Don’t bury innovation beneath desert sands

The big problem facing T&T today is not the continued reliance on oil and gas-this we need still-but a lack of imagination which is very much now necessary to come out of the rut.

With the wars to end in Israel and Russia in the not-too-distant future (hopefully), there will be huge dependence on obtaining materials for rebuilding thousands of cities and towns. Two of the most demanded material requirements will be cement and steel rods.

As for the steel, it is unacceptable that we are at present looking for a buyer for the idle Ispat plant which produces iron rods from ingots; so why can T&T not have a distribution warehouse in the East to receive and sell the iron rods produced here, and obtain a huge piece of the coming business by taking over the Ispat plant and running it ourselves now? Why not?

As for cement: why not build a cement plant in Palestine to manufacture the cement there, of which there will not be enough in the world to produce when the time comes and when demand will be far greater than supply? Are we going to sit down and do nothing and allow Turkey to rule the cement roost?

Such a new, diversified Trini business could be a joint venture between TCL, the T&T Government and even Caribbean governments, as we have the expertise and an already trained workforce.

These are just simple explanations of desirable innovation that is patently lacking and ignored in many well-written commentaries. A desk job is not representative of true productive wealth, which, hypothetically speaking, is derived from a sugarcane labourer brandishing a cutlass. Economists must leave their desks now and travel to new frontiers instead of pen-pushing with intellectualism that gets the country nowhere.

Whether these projects can be fruitful or possible requires review, but the point is that with no ideas and no dreams to fulfil to bring creativity to fruition, we will be sunk below the desert sand in the Sahara.
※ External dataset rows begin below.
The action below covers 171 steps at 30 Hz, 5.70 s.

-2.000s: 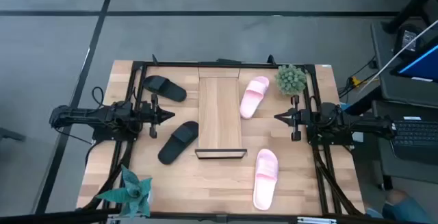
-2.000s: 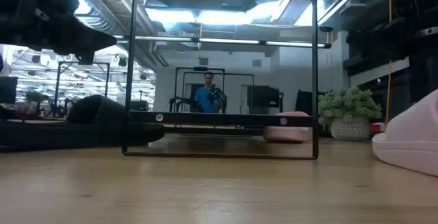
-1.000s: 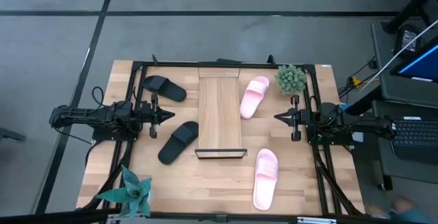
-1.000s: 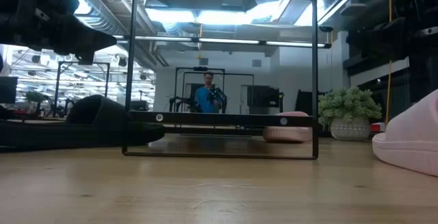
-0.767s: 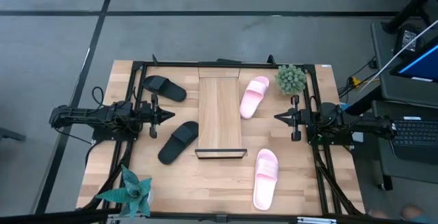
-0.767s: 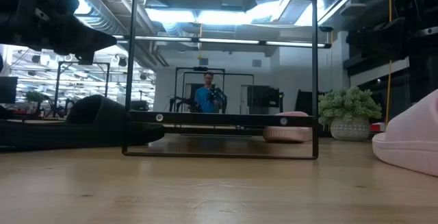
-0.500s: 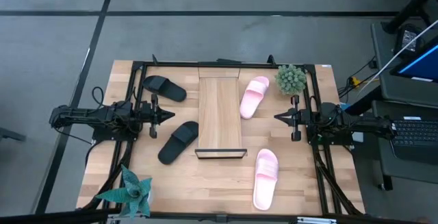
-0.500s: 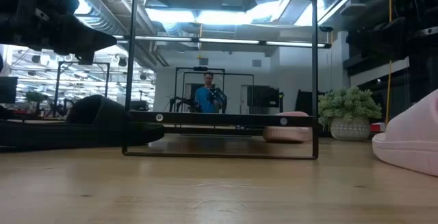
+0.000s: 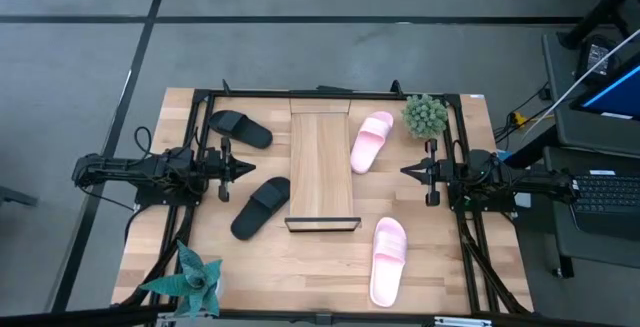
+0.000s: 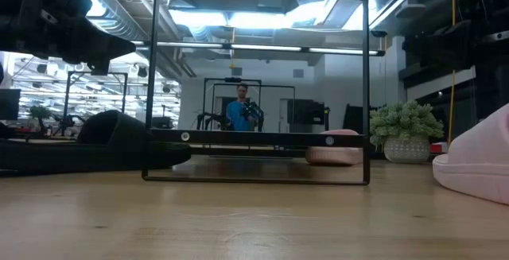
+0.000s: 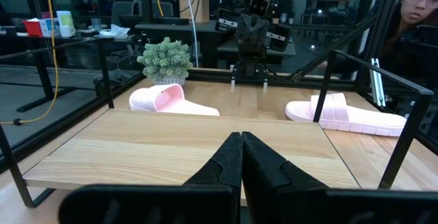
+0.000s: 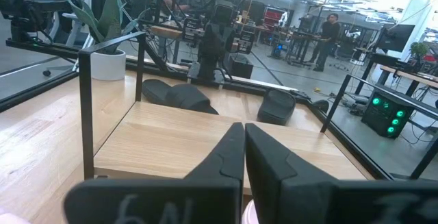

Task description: Pick and place slides into the shelf

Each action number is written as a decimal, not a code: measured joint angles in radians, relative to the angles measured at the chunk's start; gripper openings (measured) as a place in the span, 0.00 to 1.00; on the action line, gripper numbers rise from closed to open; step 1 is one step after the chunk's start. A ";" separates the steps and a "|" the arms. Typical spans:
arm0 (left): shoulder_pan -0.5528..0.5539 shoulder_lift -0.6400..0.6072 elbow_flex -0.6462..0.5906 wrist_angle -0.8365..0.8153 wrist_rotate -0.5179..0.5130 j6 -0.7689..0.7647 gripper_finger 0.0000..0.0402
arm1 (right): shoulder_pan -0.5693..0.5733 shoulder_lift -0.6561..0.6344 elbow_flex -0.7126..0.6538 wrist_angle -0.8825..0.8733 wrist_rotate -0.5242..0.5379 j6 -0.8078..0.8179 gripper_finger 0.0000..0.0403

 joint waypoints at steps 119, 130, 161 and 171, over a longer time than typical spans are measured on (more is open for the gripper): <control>0.000 0.000 0.000 0.010 0.181 0.086 0.00 | 0.000 0.004 0.000 0.001 0.000 0.154 0.04; 0.000 0.000 0.021 0.026 0.108 0.022 0.00 | 0.000 0.003 0.000 0.013 0.042 0.210 0.01; 0.000 0.000 0.073 -0.047 -0.161 0.060 0.00 | 0.000 0.003 0.000 0.111 0.097 0.236 0.04; 0.000 0.000 0.074 -0.043 -0.318 0.081 0.00 | 0.000 0.003 0.000 0.063 0.097 0.233 0.02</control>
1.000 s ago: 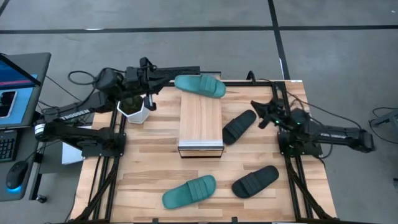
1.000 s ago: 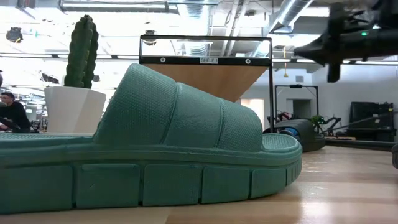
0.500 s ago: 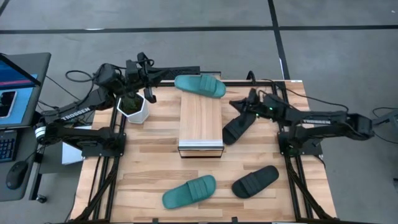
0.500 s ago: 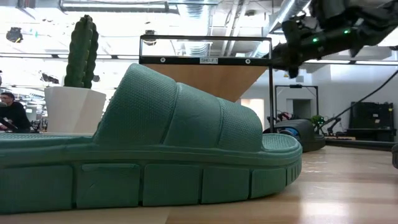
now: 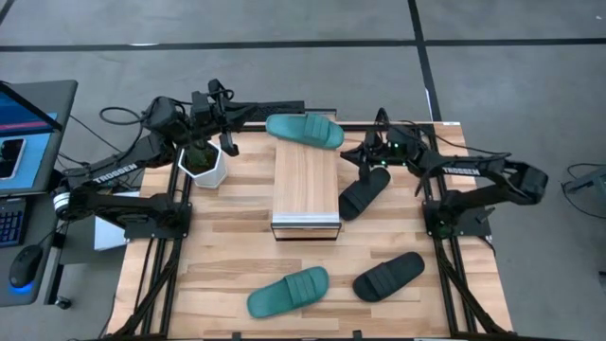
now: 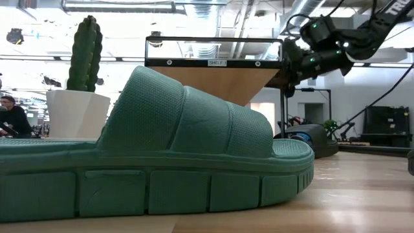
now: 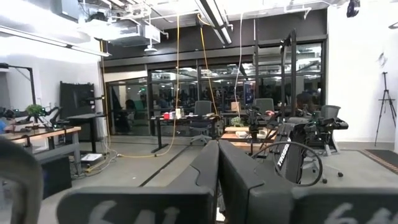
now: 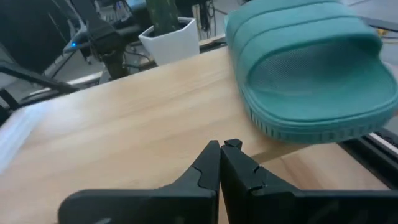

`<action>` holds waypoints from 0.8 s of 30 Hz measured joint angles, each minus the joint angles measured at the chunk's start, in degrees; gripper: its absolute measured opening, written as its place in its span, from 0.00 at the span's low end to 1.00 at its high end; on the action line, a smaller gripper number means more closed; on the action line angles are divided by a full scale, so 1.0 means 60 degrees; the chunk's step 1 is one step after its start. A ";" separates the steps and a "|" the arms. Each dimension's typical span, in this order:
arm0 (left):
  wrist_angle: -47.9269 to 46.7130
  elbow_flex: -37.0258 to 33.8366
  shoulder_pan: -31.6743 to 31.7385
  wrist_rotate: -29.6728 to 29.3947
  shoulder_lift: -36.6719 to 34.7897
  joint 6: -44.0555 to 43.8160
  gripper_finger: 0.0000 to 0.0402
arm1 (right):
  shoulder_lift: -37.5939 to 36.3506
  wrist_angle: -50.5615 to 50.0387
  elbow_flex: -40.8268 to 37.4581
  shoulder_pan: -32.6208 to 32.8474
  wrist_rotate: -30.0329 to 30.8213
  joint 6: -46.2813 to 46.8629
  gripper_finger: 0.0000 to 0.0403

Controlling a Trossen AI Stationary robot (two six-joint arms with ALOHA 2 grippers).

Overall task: Pick and place slides into the shelf
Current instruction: Put the top green slide on the shelf

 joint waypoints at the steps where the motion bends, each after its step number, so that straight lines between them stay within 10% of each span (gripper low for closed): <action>1: -0.0001 0.0000 0.0000 0.0000 -0.0001 0.0000 0.00 | 0.0120 0.0002 0.0078 -0.0001 -0.0039 -0.0063 0.00; 24: -0.0301 0.0004 0.0251 -0.0059 0.0002 0.0015 0.00 | 0.1218 0.0011 0.0950 -0.0858 0.0268 -0.0810 0.00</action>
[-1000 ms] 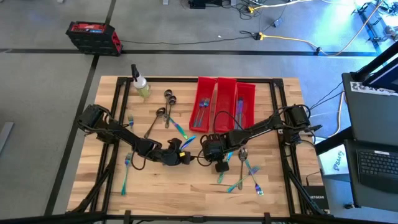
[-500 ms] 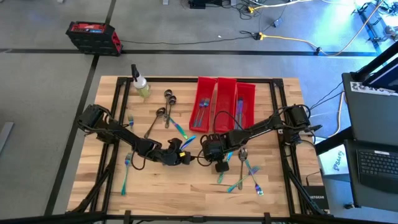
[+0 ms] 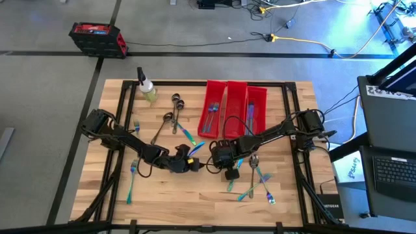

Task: Sort silverware
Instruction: Put the black spoon into the middle red silverware bin

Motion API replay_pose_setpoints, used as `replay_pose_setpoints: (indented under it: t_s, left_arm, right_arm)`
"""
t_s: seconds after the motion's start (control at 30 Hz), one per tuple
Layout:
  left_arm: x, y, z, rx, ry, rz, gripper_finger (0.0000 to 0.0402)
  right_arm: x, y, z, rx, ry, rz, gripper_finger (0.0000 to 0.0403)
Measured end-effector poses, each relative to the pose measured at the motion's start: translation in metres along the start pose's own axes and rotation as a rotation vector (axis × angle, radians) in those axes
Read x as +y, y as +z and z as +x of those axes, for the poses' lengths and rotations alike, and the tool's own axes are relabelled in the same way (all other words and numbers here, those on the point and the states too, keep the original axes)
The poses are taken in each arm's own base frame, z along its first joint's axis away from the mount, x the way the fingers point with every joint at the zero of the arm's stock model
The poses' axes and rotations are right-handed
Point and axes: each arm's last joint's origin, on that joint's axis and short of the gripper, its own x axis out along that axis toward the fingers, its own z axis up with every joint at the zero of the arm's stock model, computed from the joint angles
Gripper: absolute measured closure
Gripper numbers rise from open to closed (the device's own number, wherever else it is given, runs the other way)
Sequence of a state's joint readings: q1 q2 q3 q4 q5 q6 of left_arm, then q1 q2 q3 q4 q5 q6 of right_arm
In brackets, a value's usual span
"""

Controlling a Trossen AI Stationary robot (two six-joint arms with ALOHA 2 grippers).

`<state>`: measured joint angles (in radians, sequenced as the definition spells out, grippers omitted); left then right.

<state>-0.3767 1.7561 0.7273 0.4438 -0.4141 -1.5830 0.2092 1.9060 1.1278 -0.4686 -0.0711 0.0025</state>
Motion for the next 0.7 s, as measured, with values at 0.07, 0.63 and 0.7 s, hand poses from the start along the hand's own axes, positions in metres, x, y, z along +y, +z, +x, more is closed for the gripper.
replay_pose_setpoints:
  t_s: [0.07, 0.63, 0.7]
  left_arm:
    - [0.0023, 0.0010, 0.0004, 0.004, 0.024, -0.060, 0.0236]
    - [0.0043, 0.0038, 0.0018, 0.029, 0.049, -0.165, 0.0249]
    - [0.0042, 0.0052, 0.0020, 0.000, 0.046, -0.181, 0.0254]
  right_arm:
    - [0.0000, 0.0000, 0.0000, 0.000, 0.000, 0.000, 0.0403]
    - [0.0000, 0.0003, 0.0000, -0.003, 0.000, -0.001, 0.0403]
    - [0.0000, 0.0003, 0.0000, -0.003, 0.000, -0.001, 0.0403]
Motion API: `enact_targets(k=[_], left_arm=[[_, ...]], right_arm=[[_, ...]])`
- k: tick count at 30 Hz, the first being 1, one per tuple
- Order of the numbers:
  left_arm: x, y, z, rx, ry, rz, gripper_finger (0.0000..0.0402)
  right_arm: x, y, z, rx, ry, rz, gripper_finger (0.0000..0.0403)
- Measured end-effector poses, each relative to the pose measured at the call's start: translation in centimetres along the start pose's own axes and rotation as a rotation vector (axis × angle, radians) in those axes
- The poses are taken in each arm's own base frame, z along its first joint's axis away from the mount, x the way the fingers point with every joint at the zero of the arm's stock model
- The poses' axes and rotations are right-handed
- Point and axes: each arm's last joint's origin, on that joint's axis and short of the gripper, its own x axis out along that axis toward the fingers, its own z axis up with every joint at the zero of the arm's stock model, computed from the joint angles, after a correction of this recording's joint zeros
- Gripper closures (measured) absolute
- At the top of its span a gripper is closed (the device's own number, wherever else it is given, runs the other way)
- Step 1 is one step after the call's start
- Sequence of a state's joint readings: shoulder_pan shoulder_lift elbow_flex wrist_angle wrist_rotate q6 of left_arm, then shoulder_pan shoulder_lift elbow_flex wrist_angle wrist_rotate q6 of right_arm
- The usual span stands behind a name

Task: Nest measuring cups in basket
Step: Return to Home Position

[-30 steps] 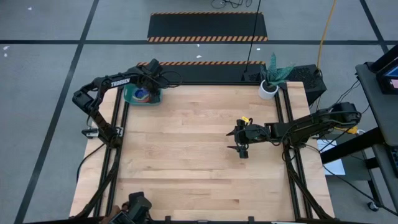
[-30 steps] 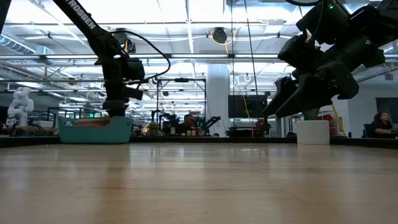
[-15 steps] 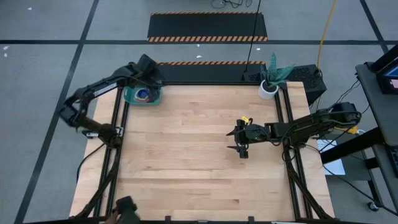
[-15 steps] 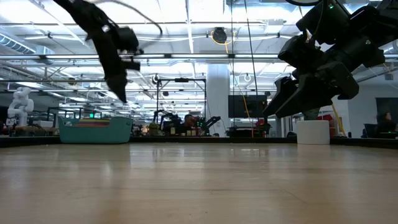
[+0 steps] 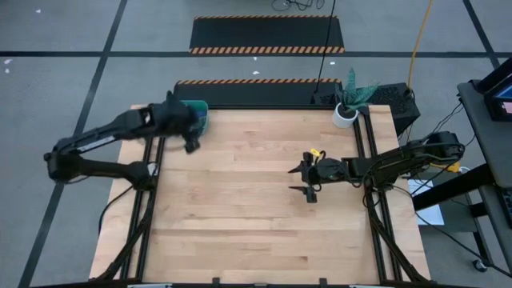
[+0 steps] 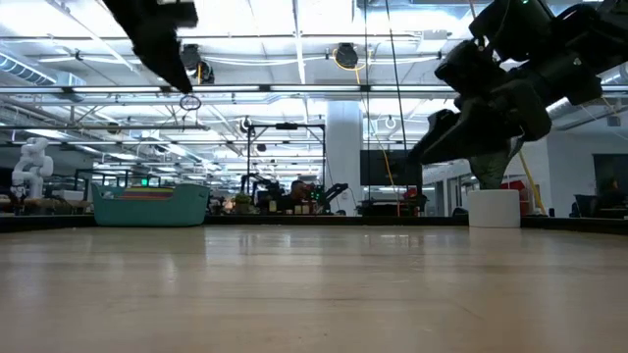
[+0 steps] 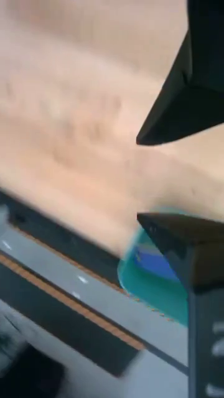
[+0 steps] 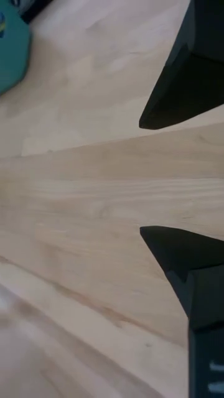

Our country needs a new work ideology with national goal congruence and a purposed statement to achieve progress that encompasses the entire community. It is more than time to dismantle the entrenched bureaucracy that hinders businessmen in T&T and dismantle State ownership of irrelevant State companies as well as most of the commanding heights. This is what Ayn Rand and eminent former Barbados Central Bank governor Sir Courtney Blackman would say to T&T.

‘Tis time for action and ’tis time to open roads for farmers to move product to the market, euphemistically speaking.

Time for urgent change is imminent- for salvation from possible economic death.